# Overview
This notebook explores the cleaned ramen-ratings CSV. Any engineered features or scripts will be added to explore.py.

# Findings
1. Ramen packaging and five-star ratings are independent.
2. Ramen country of origin and five-star ratings **have a dependent relationship.**

In [1]:
import pandas as pd
from scipy import stats
import matplotlib.pyplot as plt
import seaborn as sns

import wrangle

In [2]:
# create train split for exploration
train, _, _ = wrangle.prep_explore()
print('')

# check work
train.info()

Train size: (1515, 5) Validate size: (506, 5) Test size: (506, 5)

<class 'pandas.core.frame.DataFrame'>
Int64Index: 1515 entries, 2566 to 2127
Data columns (total 5 columns):
 #   Column      Non-Null Count  Dtype 
---  ------      --------------  ----- 
 0   brand       1515 non-null   object
 1   name        1515 non-null   object
 2   package     1515 non-null   object
 3   country     1515 non-null   object
 4   five_stars  1515 non-null   bool  
dtypes: bool(1), object(4)
memory usage: 60.7+ KB


# Initial Exploration of Ramen Packaging
Let's check if there's a dependent relationship between packaging and our target.

Hypotheses:
- $H_0$: Packaging and five-star ratings are independent.
- $H_a$: Packaging and five-star ratings have a dependent relationship.

Confidence interval: 95%

In [3]:
# set confidence interval
alpha = .05

In [4]:
# check dependence of packaging and target
package_5star_crosstab = pd.crosstab(train.package, train.five_stars)
_, p, _, _ = stats.chi2_contingency(package_5star_crosstab)

In [5]:
# check if p is significant
if p < alpha:
    print("Packaging and five-star ratings have a dependent relationship with 95% confidence.")
    print("p-value:", p)
else:
    print("Packaging and five-star ratings are independent, did not pass 95% confidence interval.")
    print("p-value:", p)

Packaging and five-star ratings are independent, did not pass 95% confidence interval.
p-value: 0.43924606238117814


**Packaging and five-star ratings are independent.** We will not use 'package' in our predictive model.

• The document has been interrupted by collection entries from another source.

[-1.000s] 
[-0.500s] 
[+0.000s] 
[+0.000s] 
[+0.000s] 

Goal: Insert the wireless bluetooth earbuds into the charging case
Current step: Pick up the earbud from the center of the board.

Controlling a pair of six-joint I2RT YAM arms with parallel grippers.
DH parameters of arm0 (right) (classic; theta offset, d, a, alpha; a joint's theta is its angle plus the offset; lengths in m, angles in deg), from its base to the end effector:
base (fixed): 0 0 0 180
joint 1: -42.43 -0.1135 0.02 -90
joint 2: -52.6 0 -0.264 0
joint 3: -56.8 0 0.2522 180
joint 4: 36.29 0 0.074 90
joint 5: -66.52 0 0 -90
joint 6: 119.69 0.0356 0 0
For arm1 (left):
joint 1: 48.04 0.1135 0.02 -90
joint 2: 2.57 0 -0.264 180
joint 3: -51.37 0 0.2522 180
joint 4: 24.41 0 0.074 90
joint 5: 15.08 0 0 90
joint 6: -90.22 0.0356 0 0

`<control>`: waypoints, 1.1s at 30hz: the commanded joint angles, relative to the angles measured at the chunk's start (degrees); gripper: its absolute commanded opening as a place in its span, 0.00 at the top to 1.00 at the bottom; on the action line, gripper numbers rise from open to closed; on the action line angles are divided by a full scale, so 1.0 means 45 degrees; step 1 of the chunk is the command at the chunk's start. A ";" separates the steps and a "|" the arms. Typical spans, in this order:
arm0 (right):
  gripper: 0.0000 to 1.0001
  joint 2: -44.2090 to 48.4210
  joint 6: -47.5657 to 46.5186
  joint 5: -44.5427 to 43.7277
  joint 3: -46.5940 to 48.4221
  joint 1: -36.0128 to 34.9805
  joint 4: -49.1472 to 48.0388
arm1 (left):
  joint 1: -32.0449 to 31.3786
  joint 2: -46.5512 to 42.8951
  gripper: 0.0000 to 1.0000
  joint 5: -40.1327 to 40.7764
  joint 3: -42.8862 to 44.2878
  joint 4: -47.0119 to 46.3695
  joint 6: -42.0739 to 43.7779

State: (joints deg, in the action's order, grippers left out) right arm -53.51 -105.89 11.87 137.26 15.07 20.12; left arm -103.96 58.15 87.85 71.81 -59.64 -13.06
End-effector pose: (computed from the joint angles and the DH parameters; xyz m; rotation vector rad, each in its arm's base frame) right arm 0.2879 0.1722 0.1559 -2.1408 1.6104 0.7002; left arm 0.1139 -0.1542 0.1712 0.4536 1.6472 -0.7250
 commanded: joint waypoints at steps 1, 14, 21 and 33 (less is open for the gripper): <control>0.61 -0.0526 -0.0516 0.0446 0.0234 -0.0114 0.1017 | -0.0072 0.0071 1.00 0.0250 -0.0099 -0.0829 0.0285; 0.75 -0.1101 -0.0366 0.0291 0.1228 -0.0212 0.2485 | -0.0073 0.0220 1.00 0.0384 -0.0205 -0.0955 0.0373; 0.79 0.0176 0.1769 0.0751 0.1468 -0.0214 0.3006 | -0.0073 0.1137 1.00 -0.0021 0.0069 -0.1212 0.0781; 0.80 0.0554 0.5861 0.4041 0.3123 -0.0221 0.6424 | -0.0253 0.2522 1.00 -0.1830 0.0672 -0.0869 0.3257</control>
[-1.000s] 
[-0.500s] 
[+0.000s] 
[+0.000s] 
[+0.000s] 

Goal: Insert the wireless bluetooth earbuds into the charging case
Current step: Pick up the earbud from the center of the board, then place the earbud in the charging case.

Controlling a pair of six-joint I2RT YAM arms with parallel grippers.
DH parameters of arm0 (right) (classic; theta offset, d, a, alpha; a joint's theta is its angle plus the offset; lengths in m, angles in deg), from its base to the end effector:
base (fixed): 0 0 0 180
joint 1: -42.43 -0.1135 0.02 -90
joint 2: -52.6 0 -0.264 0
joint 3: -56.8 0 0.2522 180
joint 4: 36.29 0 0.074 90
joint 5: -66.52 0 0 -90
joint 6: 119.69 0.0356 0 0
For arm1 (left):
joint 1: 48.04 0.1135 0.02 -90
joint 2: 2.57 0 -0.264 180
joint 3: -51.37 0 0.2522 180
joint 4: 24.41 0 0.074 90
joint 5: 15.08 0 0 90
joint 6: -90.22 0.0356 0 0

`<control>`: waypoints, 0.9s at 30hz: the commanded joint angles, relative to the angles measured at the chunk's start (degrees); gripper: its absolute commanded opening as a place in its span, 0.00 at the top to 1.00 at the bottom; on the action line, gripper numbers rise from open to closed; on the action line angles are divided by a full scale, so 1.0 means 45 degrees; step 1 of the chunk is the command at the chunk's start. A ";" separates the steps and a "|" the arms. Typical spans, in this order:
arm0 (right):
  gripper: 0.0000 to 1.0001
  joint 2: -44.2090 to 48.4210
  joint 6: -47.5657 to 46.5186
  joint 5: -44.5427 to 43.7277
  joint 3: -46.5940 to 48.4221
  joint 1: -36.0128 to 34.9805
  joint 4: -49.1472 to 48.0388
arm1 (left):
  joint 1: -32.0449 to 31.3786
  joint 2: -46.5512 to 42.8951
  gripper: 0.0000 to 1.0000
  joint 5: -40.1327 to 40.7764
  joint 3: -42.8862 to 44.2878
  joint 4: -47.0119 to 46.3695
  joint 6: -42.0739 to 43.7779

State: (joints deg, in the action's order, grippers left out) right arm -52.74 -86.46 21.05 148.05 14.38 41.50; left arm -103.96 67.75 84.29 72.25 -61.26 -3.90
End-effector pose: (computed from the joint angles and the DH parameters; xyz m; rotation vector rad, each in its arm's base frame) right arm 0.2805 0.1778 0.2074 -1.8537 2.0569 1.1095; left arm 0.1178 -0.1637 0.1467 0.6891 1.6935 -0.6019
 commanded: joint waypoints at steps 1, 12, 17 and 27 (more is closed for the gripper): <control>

# Initial Exploration of Ramen Country of Origin
Let's check if there's a dependent relationship between country and our target.

Hypotheses:
- $H_0$: Country of origin and five-star ratings are independent.
- $H_a$: Country of origin and five-star ratings have a dependent relationship.

Confidence interval: 95%

In [6]:
# set confidence interval
alpha = .05

In [7]:
# create crosstab for chi-square statistical test
country_5star_crosstab = pd.crosstab(train.country, train.five_stars)
# limit only to countries with sufficient value counts in crosstab (an assumption of chi-square)
enough_values_mask = (country_5star_crosstab[False] > 5) & (country_5star_crosstab[True] > 5)
# run chi-square test
_, p, _, _ = stats.chi2_contingency(country_5star_crosstab[enough_values_mask])

In [8]:
# check if p is significant
if p < alpha:
    print("Country of origin and five-star ratings have a dependent relationship with 95% confidence.")
    print("p-value:", p)
else:
    print("Country of origin and five-star ratings are independent, did not pass 95% confidence interval.")
    print("p-value:", p)

Country of origin and five-star ratings have a dependent relationship with 95% confidence.
p-value: 1.680501270556502e-06


**Country of origin and five-star ratings have a dependent relationship.** We will further explore country of origin and consider using it in our model.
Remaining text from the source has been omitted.